The applicant arrived in Australia on 11th July 1998. On 10th August 1998 the Department of Immigration and Multicultural Affairs as it then was received an application for a protection visa apparently signed by the applicant, although the applicant has since claimed that it was not lodged with his authority. A delegate of the Minister refused the application on 8th September 1998.
Application to the Refugee Review Tribunal
On 7th October 1998 the Refugee Review Tribunal received an application for review of that decision, apparently signed by the applicant, although he has since claimed that it was not lodged on his instructions. The application for review bore the name and address of one George Ao, of Aus-China Service Centre, 323/401 Sussex Street, Haymarket, New South Wales.
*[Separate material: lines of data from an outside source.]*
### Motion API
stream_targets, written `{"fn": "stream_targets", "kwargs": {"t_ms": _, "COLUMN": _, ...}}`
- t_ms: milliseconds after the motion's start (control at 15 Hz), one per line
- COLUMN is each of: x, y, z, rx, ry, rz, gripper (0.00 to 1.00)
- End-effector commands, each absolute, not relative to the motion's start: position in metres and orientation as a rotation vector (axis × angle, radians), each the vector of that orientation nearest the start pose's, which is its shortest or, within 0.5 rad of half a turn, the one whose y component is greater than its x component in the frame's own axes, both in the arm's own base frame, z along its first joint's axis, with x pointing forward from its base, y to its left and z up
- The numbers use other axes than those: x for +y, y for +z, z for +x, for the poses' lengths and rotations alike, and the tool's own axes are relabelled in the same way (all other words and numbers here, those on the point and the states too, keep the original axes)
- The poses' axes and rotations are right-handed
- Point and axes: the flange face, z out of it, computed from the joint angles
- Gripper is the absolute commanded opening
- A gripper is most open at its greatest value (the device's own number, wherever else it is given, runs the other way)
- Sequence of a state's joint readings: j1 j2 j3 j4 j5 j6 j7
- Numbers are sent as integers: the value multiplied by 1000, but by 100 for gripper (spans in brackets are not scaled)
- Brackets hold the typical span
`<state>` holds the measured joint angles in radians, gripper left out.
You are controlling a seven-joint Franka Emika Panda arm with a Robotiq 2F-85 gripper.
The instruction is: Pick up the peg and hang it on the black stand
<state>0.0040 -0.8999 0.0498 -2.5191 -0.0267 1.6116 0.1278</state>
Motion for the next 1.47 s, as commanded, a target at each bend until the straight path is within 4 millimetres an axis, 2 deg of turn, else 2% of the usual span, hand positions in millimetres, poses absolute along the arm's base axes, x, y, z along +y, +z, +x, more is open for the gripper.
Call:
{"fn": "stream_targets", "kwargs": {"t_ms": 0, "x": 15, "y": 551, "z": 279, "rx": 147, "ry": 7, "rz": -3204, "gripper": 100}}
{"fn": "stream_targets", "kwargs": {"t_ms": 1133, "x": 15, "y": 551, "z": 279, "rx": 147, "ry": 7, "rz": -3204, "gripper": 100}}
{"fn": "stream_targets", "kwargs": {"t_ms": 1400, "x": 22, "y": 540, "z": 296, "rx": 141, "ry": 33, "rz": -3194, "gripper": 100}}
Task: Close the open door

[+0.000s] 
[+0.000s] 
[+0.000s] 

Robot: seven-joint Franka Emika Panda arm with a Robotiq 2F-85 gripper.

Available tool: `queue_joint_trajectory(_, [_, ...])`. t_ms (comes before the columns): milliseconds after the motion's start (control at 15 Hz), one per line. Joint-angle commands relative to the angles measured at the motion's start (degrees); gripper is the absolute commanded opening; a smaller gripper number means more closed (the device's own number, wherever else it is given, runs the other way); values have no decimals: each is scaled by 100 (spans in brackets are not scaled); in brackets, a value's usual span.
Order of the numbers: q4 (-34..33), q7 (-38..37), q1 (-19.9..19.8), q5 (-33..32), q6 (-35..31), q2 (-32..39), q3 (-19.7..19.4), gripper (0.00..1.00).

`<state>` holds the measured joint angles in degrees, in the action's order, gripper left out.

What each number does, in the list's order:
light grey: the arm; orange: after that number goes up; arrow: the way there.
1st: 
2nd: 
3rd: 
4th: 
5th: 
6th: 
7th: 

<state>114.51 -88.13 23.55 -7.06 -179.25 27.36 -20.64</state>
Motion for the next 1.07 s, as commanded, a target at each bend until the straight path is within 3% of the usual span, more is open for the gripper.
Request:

The Tribunal wrote to the applicant on 2nd December 1998 at his home address in the suburb of Cabramatta with a copy to Aus-China Service Centre. The letter was headed “Notice Under Section 426 of the Migration Act 1958”[1] and advised the applicant:
[1] Court Book at page 46
The Tribunal has looked at all the material relating to your application but it is not prepared to make a favourable decision on this information alone. You are now entitled to come to a hearing of the Tribunal to give oral evidence in support of your claims. You are also entitled to ask the Tribunal to obtain oral evidence from another person.
You now need to tell the Tribunal
· Whether or not you want to come to the Tribunal to give oral evidence; and
· Whether or not you want to ask the Tribunal to obtain evidence from other people.
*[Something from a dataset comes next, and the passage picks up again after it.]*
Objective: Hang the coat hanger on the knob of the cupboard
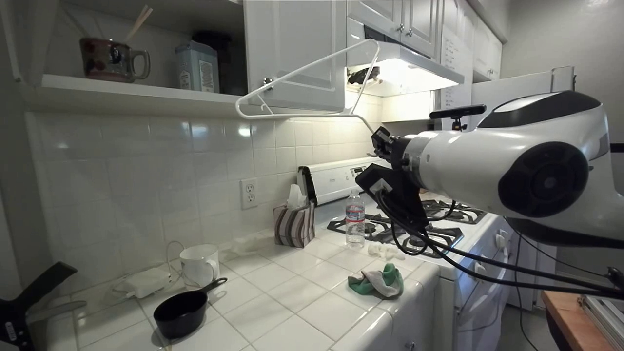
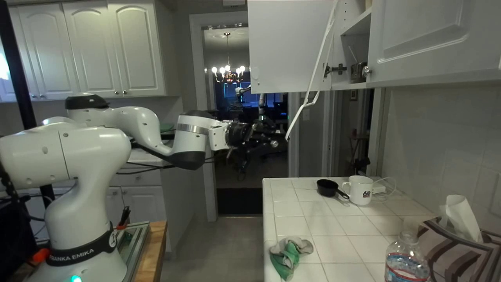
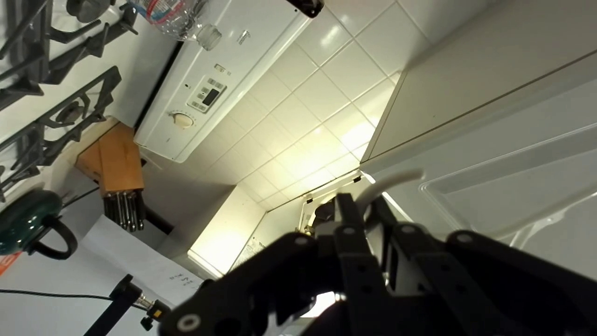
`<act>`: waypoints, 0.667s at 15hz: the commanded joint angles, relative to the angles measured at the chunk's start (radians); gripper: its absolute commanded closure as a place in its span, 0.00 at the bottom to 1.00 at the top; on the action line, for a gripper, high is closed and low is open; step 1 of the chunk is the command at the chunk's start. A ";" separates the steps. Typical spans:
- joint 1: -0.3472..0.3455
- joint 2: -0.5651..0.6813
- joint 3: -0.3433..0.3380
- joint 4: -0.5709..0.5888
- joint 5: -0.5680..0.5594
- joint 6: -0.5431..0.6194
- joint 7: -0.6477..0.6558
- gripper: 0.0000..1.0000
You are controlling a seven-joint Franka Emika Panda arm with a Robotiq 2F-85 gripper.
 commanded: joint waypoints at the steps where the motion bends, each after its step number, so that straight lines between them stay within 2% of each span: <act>1: -0.051 0.000 0.000 0.013 -0.002 0.037 0.018 0.97; 6: -0.193 -0.004 -0.038 0.047 0.015 0.118 0.013 0.97; 10: -0.317 -0.013 -0.074 0.121 0.011 0.200 -0.003 0.97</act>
Please complete the enclosed “Response to Hearing Offer” form and return it to the Tribunal by 23 December 1998.
The letter to the applicant’s home address was returned Tribunal unclaimed.[2]
[2] Court Book at 47
The Tribunal decided the review on 27th January 1998, affirming the decision not to grant the applicant a protection visa, and wrote to him at his home address the next day, enclosing a copy of the decision.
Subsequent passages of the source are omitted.